Big Data Algorithms

This course provides an introduction to algorithms and techniques for processing very large data sets, including those that may not be suitable or even available for offline processing. A big data algorithm usually tries to solve a problem in data mining (if one is trying to obtain an appropriate statistical model, or summary features for the data), machine learning (if one is trying to use data samples or data repositories as training sets for discovering models), or online processing of large datasets or data streaming.

Week 1: Preliminaries; probability and elementary statistics; working with iPython and iPython notebooks; data structures and algorithms basics.

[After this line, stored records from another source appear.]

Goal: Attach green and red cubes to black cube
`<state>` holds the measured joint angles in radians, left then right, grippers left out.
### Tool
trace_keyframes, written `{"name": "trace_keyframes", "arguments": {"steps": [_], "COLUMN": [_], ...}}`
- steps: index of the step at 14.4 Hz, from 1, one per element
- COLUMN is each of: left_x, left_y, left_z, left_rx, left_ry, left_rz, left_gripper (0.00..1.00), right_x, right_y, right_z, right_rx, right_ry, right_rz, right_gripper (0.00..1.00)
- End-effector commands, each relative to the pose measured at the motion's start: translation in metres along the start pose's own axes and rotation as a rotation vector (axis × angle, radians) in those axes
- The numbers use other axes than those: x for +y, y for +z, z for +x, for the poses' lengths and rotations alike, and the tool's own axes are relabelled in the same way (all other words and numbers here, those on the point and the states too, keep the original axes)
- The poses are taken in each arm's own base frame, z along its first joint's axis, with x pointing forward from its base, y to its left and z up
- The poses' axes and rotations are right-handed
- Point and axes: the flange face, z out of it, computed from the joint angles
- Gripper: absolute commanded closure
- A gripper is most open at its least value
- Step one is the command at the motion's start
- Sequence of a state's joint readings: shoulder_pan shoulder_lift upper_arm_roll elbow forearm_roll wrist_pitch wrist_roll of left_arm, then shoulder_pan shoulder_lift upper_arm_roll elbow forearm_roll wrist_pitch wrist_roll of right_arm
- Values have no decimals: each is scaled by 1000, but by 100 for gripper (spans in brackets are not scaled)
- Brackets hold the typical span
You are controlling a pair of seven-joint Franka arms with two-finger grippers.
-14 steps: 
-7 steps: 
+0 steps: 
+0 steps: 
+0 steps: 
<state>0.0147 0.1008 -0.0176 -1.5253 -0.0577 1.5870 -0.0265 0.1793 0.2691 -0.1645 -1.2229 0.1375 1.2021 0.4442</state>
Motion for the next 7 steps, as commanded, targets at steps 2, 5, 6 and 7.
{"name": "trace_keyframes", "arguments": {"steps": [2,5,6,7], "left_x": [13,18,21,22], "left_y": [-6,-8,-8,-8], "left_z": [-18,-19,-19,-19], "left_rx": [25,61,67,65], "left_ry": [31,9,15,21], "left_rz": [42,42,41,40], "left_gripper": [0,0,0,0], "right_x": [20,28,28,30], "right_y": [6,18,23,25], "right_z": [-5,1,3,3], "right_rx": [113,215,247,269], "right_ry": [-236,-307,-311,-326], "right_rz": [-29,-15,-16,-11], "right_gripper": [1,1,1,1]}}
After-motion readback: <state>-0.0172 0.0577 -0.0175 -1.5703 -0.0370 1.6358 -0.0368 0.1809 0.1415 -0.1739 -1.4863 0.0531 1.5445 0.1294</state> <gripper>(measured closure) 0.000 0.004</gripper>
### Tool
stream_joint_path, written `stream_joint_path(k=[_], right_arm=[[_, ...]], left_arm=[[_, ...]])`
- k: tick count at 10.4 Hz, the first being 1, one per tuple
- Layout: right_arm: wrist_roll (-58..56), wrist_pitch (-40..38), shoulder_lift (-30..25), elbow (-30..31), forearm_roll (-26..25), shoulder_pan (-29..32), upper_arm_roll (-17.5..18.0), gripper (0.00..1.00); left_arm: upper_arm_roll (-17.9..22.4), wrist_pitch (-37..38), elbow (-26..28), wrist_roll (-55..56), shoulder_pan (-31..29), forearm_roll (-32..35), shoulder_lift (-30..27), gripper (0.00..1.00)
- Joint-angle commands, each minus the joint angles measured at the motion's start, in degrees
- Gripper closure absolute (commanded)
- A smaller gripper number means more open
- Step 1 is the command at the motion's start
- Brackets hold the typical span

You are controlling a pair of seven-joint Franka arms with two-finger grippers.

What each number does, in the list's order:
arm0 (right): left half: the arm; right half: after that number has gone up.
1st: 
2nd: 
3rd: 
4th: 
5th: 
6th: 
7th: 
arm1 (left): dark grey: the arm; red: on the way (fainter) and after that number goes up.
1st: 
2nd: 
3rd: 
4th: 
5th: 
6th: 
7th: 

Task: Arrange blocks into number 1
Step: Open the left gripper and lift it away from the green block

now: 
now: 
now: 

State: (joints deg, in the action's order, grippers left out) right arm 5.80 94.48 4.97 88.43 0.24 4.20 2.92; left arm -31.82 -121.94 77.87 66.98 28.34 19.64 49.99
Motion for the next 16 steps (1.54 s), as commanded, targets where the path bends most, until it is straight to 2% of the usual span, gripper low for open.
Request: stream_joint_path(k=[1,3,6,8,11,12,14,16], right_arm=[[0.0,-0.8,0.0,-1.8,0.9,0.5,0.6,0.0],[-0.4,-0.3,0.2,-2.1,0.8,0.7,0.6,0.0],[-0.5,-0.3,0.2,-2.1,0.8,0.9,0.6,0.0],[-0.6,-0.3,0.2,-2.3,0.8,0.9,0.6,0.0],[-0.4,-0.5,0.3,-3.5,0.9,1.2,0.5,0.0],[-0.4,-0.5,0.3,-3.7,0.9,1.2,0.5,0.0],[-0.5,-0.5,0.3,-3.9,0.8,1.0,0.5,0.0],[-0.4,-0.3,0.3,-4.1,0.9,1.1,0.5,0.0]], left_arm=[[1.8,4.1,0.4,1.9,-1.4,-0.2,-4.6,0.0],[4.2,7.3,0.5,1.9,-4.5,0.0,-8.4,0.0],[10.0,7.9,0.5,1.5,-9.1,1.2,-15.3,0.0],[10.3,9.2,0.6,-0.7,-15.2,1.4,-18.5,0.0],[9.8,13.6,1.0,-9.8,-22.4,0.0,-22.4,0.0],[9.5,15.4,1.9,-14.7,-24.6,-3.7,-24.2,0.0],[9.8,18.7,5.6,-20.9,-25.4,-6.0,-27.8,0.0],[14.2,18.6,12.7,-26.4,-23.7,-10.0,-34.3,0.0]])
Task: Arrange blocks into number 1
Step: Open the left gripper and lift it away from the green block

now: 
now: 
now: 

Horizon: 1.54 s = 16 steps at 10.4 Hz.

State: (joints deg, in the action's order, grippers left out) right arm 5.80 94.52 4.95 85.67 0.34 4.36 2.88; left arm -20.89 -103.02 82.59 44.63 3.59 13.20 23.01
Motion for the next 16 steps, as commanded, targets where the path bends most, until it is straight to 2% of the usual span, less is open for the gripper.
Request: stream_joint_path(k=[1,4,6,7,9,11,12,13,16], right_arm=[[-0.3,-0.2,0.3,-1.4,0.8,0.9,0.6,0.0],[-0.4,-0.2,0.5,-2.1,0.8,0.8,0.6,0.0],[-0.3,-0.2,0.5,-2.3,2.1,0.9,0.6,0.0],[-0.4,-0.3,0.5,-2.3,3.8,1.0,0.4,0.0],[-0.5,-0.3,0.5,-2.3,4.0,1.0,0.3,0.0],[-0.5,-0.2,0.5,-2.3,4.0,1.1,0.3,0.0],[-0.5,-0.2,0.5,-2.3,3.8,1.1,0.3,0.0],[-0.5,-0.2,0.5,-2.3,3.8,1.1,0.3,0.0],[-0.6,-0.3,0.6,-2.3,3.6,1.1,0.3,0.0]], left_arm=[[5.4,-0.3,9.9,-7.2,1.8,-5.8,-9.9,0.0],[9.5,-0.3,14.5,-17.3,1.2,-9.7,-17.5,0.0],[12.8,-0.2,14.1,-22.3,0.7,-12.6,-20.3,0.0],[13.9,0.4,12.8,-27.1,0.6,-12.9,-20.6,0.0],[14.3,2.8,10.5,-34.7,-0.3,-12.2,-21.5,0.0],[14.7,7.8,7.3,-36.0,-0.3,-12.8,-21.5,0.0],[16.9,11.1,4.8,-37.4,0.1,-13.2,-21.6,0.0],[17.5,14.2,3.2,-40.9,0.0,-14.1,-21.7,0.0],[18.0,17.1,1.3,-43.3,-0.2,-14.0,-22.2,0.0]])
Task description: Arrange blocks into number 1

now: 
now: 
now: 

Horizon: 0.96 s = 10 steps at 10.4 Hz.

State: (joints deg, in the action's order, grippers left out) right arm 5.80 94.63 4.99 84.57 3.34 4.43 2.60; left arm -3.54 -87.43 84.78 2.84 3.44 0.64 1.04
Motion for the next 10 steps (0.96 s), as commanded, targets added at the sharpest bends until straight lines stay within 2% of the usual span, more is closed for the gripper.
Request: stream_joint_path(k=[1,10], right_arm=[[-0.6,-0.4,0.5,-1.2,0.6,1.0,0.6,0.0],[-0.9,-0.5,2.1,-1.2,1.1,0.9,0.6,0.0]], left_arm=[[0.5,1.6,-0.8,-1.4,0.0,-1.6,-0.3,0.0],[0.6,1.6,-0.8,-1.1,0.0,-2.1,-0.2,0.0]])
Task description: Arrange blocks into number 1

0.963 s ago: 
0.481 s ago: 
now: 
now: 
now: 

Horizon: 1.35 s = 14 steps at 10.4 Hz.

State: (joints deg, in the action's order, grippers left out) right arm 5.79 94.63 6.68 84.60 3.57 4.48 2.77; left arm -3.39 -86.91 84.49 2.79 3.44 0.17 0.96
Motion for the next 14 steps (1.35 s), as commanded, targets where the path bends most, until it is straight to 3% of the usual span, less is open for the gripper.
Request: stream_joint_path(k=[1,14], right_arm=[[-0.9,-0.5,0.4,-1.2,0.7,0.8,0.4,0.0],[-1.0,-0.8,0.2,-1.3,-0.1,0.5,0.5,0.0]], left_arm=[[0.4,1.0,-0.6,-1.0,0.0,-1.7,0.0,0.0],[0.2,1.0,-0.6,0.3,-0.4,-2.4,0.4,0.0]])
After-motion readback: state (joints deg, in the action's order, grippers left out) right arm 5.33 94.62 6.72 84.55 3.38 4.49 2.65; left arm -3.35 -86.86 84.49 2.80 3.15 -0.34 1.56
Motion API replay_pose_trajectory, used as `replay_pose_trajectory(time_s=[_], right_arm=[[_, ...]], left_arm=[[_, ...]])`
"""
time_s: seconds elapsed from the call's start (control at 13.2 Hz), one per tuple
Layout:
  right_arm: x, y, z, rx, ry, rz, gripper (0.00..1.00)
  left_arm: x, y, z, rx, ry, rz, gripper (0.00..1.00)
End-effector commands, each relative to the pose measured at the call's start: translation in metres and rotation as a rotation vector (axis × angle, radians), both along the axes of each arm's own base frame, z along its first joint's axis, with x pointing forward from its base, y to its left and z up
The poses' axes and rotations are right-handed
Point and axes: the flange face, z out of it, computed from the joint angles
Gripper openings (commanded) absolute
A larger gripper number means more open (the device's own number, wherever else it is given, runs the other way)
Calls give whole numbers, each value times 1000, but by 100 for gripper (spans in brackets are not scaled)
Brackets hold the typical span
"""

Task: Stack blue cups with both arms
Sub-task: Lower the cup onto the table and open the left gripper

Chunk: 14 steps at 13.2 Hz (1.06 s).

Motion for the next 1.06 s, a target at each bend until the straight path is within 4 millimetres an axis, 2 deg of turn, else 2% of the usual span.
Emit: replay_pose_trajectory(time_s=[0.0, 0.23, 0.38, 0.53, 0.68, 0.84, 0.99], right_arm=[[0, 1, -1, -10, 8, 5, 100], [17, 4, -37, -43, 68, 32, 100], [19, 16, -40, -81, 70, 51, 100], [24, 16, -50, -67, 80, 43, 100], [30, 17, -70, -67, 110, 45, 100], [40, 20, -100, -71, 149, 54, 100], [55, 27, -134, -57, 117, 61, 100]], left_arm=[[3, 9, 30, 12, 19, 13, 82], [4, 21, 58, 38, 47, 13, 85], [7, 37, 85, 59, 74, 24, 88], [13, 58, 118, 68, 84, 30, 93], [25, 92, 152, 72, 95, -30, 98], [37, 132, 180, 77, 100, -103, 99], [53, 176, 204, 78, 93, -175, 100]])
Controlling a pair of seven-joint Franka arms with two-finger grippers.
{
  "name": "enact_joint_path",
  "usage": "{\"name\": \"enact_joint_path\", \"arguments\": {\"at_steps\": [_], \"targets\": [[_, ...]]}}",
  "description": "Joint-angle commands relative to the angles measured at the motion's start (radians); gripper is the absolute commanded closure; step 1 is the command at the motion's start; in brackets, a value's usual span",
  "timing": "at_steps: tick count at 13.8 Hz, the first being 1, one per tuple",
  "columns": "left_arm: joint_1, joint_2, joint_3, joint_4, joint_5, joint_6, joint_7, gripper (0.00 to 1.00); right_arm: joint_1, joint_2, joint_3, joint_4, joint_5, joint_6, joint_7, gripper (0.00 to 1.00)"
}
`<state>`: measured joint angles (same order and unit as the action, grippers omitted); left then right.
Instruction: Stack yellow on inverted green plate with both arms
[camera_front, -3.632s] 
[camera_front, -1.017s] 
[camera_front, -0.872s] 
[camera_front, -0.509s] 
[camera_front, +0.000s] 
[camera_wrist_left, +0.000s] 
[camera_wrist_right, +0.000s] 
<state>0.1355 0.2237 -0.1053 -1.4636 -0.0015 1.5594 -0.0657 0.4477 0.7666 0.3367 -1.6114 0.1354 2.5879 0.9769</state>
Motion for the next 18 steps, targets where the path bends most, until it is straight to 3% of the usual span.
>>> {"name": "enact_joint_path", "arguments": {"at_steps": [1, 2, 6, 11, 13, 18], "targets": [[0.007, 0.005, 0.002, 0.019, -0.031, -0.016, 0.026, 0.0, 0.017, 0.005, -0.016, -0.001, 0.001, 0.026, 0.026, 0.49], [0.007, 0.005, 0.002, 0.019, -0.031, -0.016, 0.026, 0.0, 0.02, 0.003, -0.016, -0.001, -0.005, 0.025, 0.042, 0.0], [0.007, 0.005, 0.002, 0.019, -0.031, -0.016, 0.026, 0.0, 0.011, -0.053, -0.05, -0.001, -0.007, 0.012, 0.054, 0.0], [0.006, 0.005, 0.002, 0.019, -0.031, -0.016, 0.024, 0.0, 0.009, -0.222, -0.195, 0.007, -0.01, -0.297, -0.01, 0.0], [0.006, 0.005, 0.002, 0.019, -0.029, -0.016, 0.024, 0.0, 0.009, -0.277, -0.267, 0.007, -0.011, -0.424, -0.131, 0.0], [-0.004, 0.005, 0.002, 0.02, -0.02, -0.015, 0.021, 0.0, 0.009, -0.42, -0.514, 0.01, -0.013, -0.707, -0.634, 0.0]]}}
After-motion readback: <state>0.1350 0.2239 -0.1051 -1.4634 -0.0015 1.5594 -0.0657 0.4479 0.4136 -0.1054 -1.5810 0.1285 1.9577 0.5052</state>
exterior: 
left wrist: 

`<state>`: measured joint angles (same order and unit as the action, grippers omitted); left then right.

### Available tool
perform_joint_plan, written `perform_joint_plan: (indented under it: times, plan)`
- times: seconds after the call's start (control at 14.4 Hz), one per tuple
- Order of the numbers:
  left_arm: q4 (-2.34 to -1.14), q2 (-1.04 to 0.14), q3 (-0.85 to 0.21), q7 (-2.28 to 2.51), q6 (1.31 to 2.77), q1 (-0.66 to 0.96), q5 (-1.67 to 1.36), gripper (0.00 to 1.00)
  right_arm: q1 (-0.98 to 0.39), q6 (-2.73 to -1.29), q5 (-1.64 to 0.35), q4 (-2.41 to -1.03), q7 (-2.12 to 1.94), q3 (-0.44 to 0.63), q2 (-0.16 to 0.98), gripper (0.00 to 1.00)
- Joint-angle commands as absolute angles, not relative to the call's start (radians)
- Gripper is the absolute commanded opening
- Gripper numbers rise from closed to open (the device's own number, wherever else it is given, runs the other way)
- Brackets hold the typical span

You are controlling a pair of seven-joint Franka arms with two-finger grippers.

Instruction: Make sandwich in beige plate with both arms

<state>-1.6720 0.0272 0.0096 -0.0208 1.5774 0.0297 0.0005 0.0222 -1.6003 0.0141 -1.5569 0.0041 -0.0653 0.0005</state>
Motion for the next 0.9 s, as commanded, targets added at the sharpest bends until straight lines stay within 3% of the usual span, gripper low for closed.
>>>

Week 2: Introduction to Data Mining (Chapter 1 of MMDS); The Python ecosystem for scientific and numerical data processing and exploratory data analysis

Weeks 3 and 4: Detecting Similarity (Chapter 3 of MMDS) 

Week 5: Streaming algorithms (Chapter 4 of MMDS) 

Week 6: Link analysis of web documents (Chapter 5 of MMDS) 

Week 7: Frequent itemsets and association rules (Chapter 6 of MMDS) 

Week 8: Clustering (Chapter 7 of MMDS); Exam 1 

Week 9: Recommendation systems (Chapter 9 of MMDS) 

Weeks 10 and 11: Dimension reduction (Chapter 11 of MMDS) 

Weeks 12 and 13: Classical machine learning including linear & logistic regression, support-vector machines (Chapter 12 of MMDS)

Week 14: Project demonstrations.